Tornando all’azionario, Piazza Affari ha terminato le contrattazioni in progresso dell’1,44%, mentre lo spread, sceso durante la giornata sotto i 250 punti, ha chiuso in rialzo a 254 punti. Tuttavia il Ftse Mib in un anno ha perso il 16,1%. A Piazza Affari hanno recuperato terreno i titoli delle banche, dopo un anno tutto da dimenticare. In particolare si sono messe in evidenza le Banco Bpm, salite di oltre il 4%.
Sono inoltre andate bene le azioni del comparto petrolifero, con Saipem che ha recuperato il 4,28%. Ha tentato un timido rimbalzo anche Telecom Italia (+0,27%), pur rimando al di sotto dei 50 centesimi per azione. Per contro sono andate male le Recordati (-2,3%), dopo la buona performance delle ultime sedute, innescata dalla conferma degli obiettivi sia per il 2018 sia per il 2019. Fuori dal paniere principale, Banca Carige e’ volata del 15,38%, dopo il tracollo della vigilia e sulla scommessa che alla fine verra’ realizzato l’aumento di capitale da 400 milioni di euro, grazie alla moral suasion della Bce.
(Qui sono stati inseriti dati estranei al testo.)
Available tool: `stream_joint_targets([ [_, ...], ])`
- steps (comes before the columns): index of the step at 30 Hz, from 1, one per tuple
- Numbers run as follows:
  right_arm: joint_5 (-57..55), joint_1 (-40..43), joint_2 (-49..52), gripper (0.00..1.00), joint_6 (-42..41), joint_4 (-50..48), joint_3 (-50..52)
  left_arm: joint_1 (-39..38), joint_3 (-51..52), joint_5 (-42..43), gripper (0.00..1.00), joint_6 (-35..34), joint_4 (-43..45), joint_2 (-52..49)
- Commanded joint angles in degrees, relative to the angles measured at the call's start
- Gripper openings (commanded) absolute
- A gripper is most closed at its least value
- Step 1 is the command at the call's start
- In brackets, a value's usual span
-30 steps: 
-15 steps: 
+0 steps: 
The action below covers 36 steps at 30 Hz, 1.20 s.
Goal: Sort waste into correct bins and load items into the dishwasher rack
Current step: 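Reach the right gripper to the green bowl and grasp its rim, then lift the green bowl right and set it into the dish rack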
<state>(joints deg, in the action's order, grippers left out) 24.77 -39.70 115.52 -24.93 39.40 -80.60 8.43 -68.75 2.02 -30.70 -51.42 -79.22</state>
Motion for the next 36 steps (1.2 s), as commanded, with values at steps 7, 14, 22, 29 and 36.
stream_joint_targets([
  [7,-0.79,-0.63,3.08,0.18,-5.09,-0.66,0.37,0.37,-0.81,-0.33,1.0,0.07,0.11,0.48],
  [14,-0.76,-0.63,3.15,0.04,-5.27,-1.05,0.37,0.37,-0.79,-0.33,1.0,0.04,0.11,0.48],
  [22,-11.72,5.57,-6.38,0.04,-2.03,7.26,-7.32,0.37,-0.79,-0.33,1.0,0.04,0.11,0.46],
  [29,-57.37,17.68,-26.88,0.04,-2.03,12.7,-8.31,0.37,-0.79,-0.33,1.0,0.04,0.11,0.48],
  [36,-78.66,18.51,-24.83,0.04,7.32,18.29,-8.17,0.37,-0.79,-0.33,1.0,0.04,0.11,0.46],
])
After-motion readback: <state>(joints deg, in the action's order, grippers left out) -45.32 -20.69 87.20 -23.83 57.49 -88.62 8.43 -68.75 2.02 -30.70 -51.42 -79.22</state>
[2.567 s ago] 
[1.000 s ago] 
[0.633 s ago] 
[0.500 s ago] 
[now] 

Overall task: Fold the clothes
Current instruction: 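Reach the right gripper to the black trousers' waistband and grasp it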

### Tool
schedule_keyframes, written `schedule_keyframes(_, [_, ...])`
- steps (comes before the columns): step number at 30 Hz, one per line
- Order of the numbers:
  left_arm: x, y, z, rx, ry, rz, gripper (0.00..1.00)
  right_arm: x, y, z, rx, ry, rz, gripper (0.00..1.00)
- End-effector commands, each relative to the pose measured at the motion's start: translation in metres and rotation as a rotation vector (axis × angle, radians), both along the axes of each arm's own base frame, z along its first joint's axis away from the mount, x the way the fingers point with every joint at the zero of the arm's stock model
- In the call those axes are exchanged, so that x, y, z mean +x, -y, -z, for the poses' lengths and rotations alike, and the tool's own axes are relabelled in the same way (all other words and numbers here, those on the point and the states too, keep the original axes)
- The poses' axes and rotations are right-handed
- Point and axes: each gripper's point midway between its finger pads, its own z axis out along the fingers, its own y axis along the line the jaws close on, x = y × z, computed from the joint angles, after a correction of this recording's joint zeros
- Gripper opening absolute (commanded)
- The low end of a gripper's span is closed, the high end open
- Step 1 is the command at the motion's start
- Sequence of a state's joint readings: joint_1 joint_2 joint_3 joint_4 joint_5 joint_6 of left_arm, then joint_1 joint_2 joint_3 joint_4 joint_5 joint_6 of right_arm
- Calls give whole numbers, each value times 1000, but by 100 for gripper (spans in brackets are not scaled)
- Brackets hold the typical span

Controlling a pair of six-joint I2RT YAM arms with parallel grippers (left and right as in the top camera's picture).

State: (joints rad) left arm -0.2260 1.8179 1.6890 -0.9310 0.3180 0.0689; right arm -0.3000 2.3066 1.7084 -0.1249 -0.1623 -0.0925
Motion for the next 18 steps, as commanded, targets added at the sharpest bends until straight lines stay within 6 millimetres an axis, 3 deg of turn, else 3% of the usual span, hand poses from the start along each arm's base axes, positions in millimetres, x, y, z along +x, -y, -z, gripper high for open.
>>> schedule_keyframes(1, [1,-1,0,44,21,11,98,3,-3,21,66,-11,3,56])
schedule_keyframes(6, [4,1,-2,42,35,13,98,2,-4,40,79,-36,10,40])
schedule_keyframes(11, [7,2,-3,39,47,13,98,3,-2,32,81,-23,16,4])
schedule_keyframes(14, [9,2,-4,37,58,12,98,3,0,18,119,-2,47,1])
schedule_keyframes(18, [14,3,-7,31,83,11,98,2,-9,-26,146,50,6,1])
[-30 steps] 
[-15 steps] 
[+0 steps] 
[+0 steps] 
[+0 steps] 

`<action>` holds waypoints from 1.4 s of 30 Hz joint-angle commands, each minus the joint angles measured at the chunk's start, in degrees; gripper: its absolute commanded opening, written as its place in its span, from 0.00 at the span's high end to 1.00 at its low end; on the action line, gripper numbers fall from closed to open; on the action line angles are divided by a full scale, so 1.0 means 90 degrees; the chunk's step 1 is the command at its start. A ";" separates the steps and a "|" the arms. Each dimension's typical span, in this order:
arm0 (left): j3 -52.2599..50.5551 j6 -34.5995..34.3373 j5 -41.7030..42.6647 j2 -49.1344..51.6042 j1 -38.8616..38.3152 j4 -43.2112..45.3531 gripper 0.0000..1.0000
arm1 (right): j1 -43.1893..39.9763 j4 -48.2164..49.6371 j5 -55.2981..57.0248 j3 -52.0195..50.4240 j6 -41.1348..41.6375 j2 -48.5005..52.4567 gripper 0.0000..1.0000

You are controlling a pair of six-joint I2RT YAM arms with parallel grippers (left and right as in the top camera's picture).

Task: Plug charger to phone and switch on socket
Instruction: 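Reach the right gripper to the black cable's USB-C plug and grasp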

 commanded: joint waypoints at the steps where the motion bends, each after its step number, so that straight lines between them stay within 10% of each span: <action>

Damiani (+5,6%) si e’ portata sopra il prezzo dell’opa a 0,855 euro che verra’ lanciata da Leading Jewels per delistare la societa’. Si sono infiammate le Restart (+52%) nel primo giorno di quotazione. La societa’ nasce dalla scissione di Aedes. L’altra societa’ nata dall’operazione, Aedes, ha tuttavia perso il 14,9%. Sul fronte dei cambi, la moneta unica si e’ rafforzata sul biglietto verde: vale 1,1445 dollari (1,14 dollari ieri in chiusura). La divisa e’ inoltre scambiata a 126,37 yen (126,48 ieri sera), mentre il biglietto verde vale 110,36 yen (110,8). Volatile il valore del greggio: il wti, contratto con consegna a febbraio, sale dello 0,6% a 44,9 dollari al barile, dopo avere tuttavia registrato una brusca frenata dopo la pubblicazione delle scorte Usa, diminuite ma meno di quanto avessero messo in conto gli esperti: hanno registrato il quarto calo consecutivo, scendendo di 46mila barili a 441,411 milioni di unita’.